You know you are gonna learn something when the English speaker has an foreign accent ty for the tuto dude you insane
Absolute genius, please continue making videoss
Thanks! Sure
How do you make these animations?
I use PowerPoint
Nice content, dropping a like right now
Great explanation and illustration
Your video help me a lot! Thank you
Nice man 👍
Thank u bro ♥️
i dont understand why the brute force for best_total_price has the "for i in range(len(prices)-k+1)" instead of "for i in range(len(prices)-k)". Could anyone explain this?
because the last element should be included
I figured out why. len(prices)-k+1 is the starting index of the last combination of the books. The calculations of brute force and sliding window have different index ranges.
Crazy explanation 🔥😎
Impressive Explanation ❤️
Very good explanation woow
you are genius
very helpful, thanks!
awesome channel
thaankyou it is so clear
awesome video!
this channel is so top
Well done, thank you for sharing!
Just awesome!!!!
great video! what software did you use to create this video?
Thanks! I used PowerPoint
Priceless video
Great video!!. This technique can also be leveraged in rolling hash calculations.

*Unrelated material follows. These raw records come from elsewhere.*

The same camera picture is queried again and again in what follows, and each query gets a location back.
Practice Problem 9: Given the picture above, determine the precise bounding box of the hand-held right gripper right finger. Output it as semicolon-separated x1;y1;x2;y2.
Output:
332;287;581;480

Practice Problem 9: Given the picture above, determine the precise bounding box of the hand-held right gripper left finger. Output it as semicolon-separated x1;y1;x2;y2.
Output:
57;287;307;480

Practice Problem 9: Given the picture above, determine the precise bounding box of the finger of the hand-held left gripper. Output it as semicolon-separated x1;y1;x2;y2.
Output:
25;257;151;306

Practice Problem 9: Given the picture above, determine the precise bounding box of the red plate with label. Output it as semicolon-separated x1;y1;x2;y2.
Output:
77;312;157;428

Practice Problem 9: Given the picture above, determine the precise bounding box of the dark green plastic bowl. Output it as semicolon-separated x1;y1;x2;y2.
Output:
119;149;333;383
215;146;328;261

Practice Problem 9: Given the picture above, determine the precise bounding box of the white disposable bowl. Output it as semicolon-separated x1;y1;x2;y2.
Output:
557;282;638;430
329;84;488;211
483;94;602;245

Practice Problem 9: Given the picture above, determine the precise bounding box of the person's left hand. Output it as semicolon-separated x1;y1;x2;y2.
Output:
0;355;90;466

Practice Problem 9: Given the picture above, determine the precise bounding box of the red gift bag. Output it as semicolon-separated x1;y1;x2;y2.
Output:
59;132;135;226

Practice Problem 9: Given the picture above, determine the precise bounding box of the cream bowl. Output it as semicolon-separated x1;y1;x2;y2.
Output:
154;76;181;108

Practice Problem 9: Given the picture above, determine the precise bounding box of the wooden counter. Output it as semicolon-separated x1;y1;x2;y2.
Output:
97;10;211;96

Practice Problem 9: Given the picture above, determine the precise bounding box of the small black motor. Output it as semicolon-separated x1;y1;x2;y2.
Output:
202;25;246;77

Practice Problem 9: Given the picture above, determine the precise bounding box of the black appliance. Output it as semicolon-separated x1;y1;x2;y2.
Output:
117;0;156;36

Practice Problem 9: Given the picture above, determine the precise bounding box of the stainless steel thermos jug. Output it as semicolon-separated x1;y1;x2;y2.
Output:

Solution to the sliding window to calculate max vowels count in a string
class Solution:
def maxVowels(self, s: str, k: int) -> int:
if len(s) < k:
return 0
total = 0
lookUpv = {'a':True, 'e':True, 'i':True, 'o':True, 'u':True}
for c in s[:k]:
if c in lookUpv:
total += 1
maxTotal = total
for i in range(len(s)-k):
char_to_add = s[i+k]
if char_to_add in lookUpv:
total += 1
char_to_remove = s[i]
if char_to_remove in lookUpv:
total -= 1
maxTotal = max(maxTotal,total)
return maxTotal
Yes, I'm planning a video on Rabin-Karp algorithm, which uses rolling hash
Hey, the video on Rabin-Karp is out
@@insidecode Great!!.Thanks
This is the best explanation I have ever watched. Thank you!